Federal Reserve Policies Cause Booms and Busts
Interest-Rates / Liquidity Bubble Sep 25, 2014 - 03:52 PM GMTRichard M. Ebeling writesL Since the economic crisis of 2008-2009, the Federal Reserve — America’s central bank — has expanded the money supply in the banking system by over $4 trillion, and has manipulated key interest rates to keep them so artificially low that when adjusted for price inflation, several of them have been actually negative. We should not be surprised if this is setting the stage for another serious economic crisis down the road.
Back on December 16, 2009, the Federal Reserve Open Market Committee announced that it was planning to maintain the Federal Funds rate — the rate of interest at which banks lend to each other for short periods of time — between zero and a quarter of a percentage point. The Committee said that it would keep interest rates “exceptionally low” for an “extended period of time,” which has continued up to the present.
Federal Reserve Policy and Monetary Expansion
Beginning in late 2012, the then-Fed Chairman, Ben Bernanke, announced that the Federal Reserve would continue buying US government securities and mortgage-backed securities, but at the rate of an enlarged $85 billion per month, a policy that continued until early 2014. Since then, under the new Federal Reserve chair, Janet Yellen, the Federal Reserve has been “tapering” off its securities purchases until in July of 2014, it was reduced to a “mere”$35 billion a month.
In her recent statements, Yellen has insisted that she and the other members of the Federal Reserve Board of Governors, who serve as America’s monetary central planners, are watching carefully macro-economic indicators to know how to manage the money supply and interest rates to keep the slowing general economic recovery continuing without fear of price inflation.
Some of the significant economic gyrations on the stock markets over the past couple of months have reflected concerns and uncertainties about whether the Fed’s flood of paper money and near zero or negative real interest rates might be coming to an end.
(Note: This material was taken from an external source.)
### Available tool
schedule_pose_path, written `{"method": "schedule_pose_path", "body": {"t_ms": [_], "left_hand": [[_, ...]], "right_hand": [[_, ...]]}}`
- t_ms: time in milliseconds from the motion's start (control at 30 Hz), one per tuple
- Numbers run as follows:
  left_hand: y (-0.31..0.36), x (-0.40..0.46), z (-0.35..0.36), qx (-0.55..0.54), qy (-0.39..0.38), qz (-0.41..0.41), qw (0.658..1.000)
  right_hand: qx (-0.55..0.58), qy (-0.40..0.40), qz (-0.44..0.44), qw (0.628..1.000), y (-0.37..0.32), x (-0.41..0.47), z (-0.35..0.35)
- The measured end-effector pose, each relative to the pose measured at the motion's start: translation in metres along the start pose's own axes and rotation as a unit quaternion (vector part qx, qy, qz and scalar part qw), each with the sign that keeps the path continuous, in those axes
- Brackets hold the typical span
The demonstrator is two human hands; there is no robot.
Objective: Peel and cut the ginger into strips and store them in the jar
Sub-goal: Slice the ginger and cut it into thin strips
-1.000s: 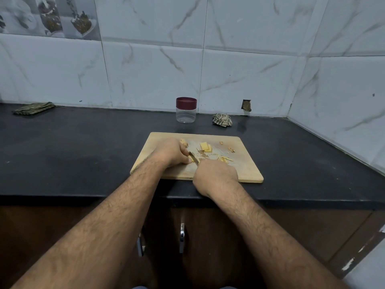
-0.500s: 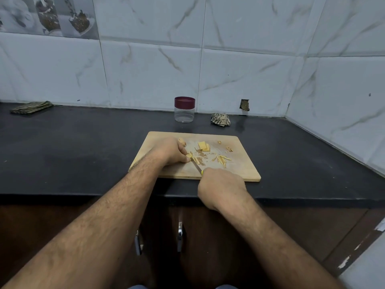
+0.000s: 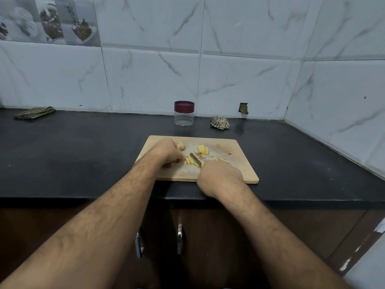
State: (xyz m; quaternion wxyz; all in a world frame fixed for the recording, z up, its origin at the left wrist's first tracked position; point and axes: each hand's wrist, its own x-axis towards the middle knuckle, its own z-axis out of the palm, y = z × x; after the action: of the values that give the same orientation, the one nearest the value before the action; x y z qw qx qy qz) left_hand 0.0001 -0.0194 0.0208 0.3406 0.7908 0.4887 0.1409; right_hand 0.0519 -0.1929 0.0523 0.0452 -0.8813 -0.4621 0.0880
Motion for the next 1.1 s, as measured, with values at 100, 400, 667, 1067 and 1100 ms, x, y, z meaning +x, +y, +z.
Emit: {"method": "schedule_pose_path", "body": {"t_ms": [100,400,667,1067,1100], "left_hand": [[0.003,0.002,0.003,0.0,0.006,-0.01,1.0],[0.005,0.012,0.004,-0.023,-0.007,-0.048,0.999],[0.004,0.015,0.005,-0.03,-0.009,-0.049,0.998],[0.003,0.015,0.006,-0.036,0.006,-0.043,0.998],[0.003,0.015,0.006,-0.035,0.005,-0.043,0.998]], "right_hand": [[0.004,0.001,-0.004,1.0,-0.006,0.008,0.006],[-0.003,0.007,-0.006,1.0,-0.012,0.014,0.012],[-0.009,-0.006,-0.01,1.0,-0.017,0.016,0.011],[-0.027,-0.014,-0.01,0.999,0.0,-0.008,0.02],[-0.028,-0.012,-0.012,0.999,0.0,-0.009,0.02]]}}
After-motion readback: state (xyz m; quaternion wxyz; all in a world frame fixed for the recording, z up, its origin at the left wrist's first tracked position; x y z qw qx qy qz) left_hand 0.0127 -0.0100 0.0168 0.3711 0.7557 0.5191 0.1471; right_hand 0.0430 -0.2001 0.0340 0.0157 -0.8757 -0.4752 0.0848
In other words, borrowing money to undertake investment projects or to fund stock purchases might actually cost something, rather than seeming to be free.
When the media has not been distracted with the barrage of overseas crises, all of which seem to presume the need for America to play global policeman and financial paymaster to the world at US taxpayers’ expense, the presumption by news pundits and too many economic policy analysts is that the Federal Reserve’s manipulation of interest rates is a good, desirable and necessary responsibility of the central bank.
As a result, virtually all commentaries about the Fed’s announced policies focus on whether it is too soon for the Federal Reserve to raise interest rates given the state of the economy, or whether the Fed should already be raising interest rates to prevent future price inflation.
What is being ignored is the more fundamental question of whether the Fed should be attempting to set or influence interest rates in the market. The presumption is that it is both legitimate and desirable for central banks to manipulate a market price, in this case the price of borrowing and lending. The only disagreements among the analysts and commentators are over whether the central banks should keep interest rates low or nudge them up and if so by how much.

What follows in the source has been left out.